Coffee is so much more than just another hot beverage. We depend on it to kick-start our mornings, and round off a nice dinner. It’s a useful social prop, and now its alleged health benefits (regular coffee drinkers report lower instances of diabetes, Alzheimer’s and depression to name a few) are well known. For some it’s a way of life, and no more so than for those who grow it, and to avoid the dreaded ‘boom and bust’ for the farmer, the race is on to discover more sustainable forms of production.
NRI’s Professor Jeremy Haggar has just returned from Costa Rica where he oversaw the signing of an official agreement of collaboration on a project to produce sustainable coffee, and meet carbon neutral targets in the coffee industry in Costa Rica and Guatemala.
Funded by the Global Challenges Research Fund (GCRF) through Biotechnology and Biological Sciences Research Council (BBSRC) and, the project draws on agri-systems research to enhance livelihoods in developing countries helping farmers to increase productivity in the most economically and environmentally sustainable way.
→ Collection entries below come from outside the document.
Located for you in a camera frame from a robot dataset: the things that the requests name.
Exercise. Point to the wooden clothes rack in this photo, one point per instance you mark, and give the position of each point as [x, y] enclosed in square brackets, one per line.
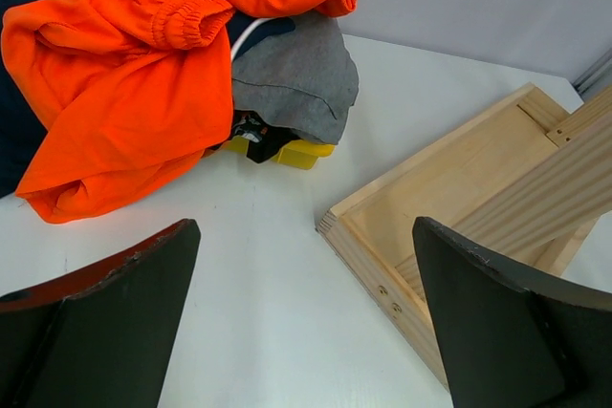
[525, 178]

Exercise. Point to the grey shorts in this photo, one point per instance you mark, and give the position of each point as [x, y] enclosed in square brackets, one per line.
[304, 80]

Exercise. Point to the aluminium corner post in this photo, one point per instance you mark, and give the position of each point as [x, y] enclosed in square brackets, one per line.
[595, 79]

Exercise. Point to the orange camouflage shorts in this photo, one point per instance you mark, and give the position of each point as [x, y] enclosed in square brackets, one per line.
[265, 141]

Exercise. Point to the navy blue shorts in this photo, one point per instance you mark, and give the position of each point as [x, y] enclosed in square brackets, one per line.
[22, 132]

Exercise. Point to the yellow plastic bin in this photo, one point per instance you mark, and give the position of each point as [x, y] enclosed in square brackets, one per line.
[300, 154]

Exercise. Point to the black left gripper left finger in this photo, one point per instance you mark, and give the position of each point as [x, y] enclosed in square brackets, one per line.
[102, 335]

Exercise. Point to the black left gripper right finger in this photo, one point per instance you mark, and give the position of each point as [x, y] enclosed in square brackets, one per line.
[511, 335]
NRI partnered with the Tropical Agricultural Research and Higher Education Centre (CATIE) in Costa Rica, and the Universidad del Valle (UVG), Guatemala, to sign the official agreement of collaboration. Professor Haggar was pleased with the overall positivity of the first planning meeting between the partners, which agreed a common understanding on objectives and deliverables. There was also much discussion on how to go about achieving these goals with the stakeholders from each country, including representatives from the respective National Coffee Institutes.
Costa Rica is leading the way with an ambitious target of achieving carbon neutral coffee production by 2021, something of which Professor Haggar approves but says is very ambitious. He explains, “all sectors in Costa Rica now have to develop their plans as to how they’re going to achieve this goal. This includes the Ministry of Agriculture and the Ministry of the Environment, working together to achieve the common goal of carbon neutrality for the coffee sector in Costa Rica, hopefully in a short space of time.”
Professor Haggar’s job is to identify the best approach to increasing production, without damaging the environment and negatively affecting future yields. He explains, “one way of increasing production is to cultivate more land, another is to increase the intensity of production on the existing land. However, either can have negative environmental effects so you generate evidence as to how to achieve the best balance between productivity and sustainability. When working with the coffee farmers, we also have to take into account high volatility of market prices and possible disease outbreaks.”
Professor Haggar’s project is called ‘Sustainability Intensification Trade-offs in Coffee Agro-forestry in Central America’, and as the name suggests, it addresses the compromises and problems faced by coffee farmers who depend on a high yield of coffee for their economic survival.
There is a contradiction in the way that the coffee production systems have been evaluated economically in the past. Professor Haggar observes that it used to look as if the most intensive production strategies were the most economically profitable, but now he notices that farmers are moving towards more sustainable practices in the field and it’s important to understand why this is.
So-called ‘shaded coffee’, letting coffee bushes grow in conditions similar to how they’d grow in the wild, could be the answer to helping farmers maintain future sustainability and economic resilience. Professor Haggar explains the history: “In the 1980s and 90s, the push was towards growing coffee bushes without shade because in the short term you’d get higher productivity, but those systems are dependent on higher levels of farming input in terms of fertiliser for example, so when the price of coffee crashed and the farmer couldn’t afford to buy fertiliser, the coffee plantations died. Shaded coffee is more resilient and the coffee crops won’t die if the farmer can’t afford to tend them. The bushes will naturally lower their productivity and when conditions improve again the farmer can add a bit more fertiliser and thin down the shade trees to increase productivity again, so it’s a more flexible, resilient system.”
The coffee sector is very concerned about the impacts of climate change and the threat it represents to global supply, and the low price of coffee on the markets and fluctuations in price indicate potential economic instability for everybody in the chain, including traders as well as farmers. For farmers in particular, the uncertainty makes it very difficult for them to invest in improving their production system, so it becomes a global systemic problem. Experts agree that action needs to be taken now to ensure the future of the coffee bean and there are hopes that collaboration between nations such as Costa Rica and Guatemala could be a good starting point.